I risultati
mercoledì 30 Ottobre, 2024
Niente Dna: rimane ignoto l’orso dell’aggressione nel Bleggio
di Simone Casciano
Per la prima volta, i campioni raccolti dopo un contatto tra uomo e animale non danno risultati: ecco cosa potrebbe succedere
L’orso responsabile dell’incontro con l’operaio forestale del Comune di Bleggio Superiore di una settimana fa rimarrà sconosciuto e ora la Provincia naviga in acque inesplorate. Sì perché non era mai successo prima che le analisi dei campioni genetici non fossero in grado di produrre un campione di Dna e questo significa che è impossibile risalire all’identità del plantigrado, rendendo inattuabili le azioni successive: siano essere il radiocollaraggio o la rimozione che la Provincia aveva paventato nel primo comunicato dopo l’aggressione.
La mancata identificazione
«I laboratori della Fondazione Edmund Mach hanno comunicato che le analisi genetiche sui reperti raccolti nel luogo del contatto fisico tra l’orso e un fungaiolo, avvenuto sabato 19 ottobre nel comune di Bleggio Superiore, non hanno prodotto risultati».
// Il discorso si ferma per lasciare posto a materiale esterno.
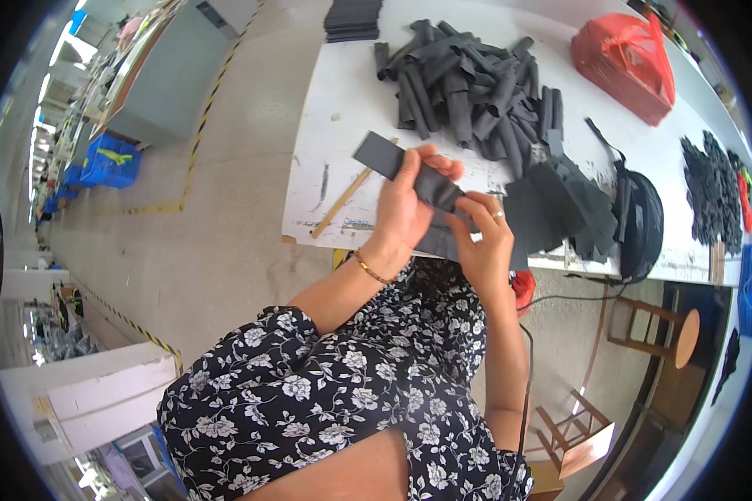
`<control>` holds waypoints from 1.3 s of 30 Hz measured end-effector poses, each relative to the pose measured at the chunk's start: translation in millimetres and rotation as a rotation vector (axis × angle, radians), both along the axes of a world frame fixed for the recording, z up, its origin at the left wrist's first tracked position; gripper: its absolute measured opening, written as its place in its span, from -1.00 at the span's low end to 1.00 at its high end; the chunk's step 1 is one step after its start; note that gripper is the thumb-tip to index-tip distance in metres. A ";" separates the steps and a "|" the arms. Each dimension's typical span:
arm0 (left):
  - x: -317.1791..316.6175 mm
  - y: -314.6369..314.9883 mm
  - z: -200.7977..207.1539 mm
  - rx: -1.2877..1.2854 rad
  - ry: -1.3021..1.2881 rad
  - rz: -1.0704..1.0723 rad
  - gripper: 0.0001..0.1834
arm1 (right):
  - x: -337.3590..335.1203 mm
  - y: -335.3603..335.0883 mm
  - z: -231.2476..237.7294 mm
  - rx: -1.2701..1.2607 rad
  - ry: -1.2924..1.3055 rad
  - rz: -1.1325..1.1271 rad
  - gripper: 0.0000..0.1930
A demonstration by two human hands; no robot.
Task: The person repeatedly picks up a small rectangular piece of dark fabric and a larger, irregularly shaped piece of the same material. They insert the rectangular piece into a pocket or sleeve on the larger piece, then place the assembled unit onto a growing stack on the table.
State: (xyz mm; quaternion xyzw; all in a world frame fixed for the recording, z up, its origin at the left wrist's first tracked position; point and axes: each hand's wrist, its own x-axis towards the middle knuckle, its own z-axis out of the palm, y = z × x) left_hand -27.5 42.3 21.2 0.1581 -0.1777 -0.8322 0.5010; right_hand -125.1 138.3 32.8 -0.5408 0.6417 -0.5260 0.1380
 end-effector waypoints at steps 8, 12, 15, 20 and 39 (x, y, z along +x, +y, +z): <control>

Inizia così il comunicato della Provincia che procede poi spiegando che «non è stato pertanto possibile in questo caso attribuire con certezza l’evento ad uno specifico plantigrado. Si ritiene che a questo abbia potuto contribuire da un lato l’esiguità dei campioni organici recuperati sul posto, dall’altro la forte umidità del contesto dove sono avvenuti i fatti. Si tratta comunque di uno scenario che, come noto, può verificarsi ogni volta che si procede all’analisi genetica di campioni organici provenienti da contesti ambientali difficili». La pioggia è stata quindi un fattore determinante, non solo perché ha «lavato» il luogo in cui è avvenuto l’incontro, rendendo difficile, quasi impossibile, recuperare campioni genetici chiari, ma anche i residui che erano stati trovati sulla maglietta del 33enne si sono rivelati insufficienti e il colpevole sarebbe sempre la pioggia che avrebbe diluito il campione genetico.
I prossimi passi
Il comunicato della Provincia si conclude dicendo che «prosegue intanto l’attività di monitoraggio intensivo a cura dell’amministrazione provinciale, al fine di garantire l’applicazione di tutte le misure gestionali possibili a tutela della pubblica sicurezza». Lo spazio di manovra però è limitato. Quando a luglio Kj1 aggredì il turista francese la Provincia fece subito un’ordinanza urgente di abbattimento prima ancora di conoscere l’identità dell’orsa responsabile. Un’ordinanza che fu subito sospesa dal Tar che nelle motivazioni indicava anche il fatto che non si conoscesse l’identità dell’animale. Improbabile quindi che la Provincia possa seguire quella strada. Si potrebbe quindi puntare sul monitoraggio, tentare una cattura con trappola a tubo e successivo radiocollaraggio, ma anche qui, qualora un orso cadesse nella trappola, non si avrebbe la certezza che si tratti dello stesso esemplare.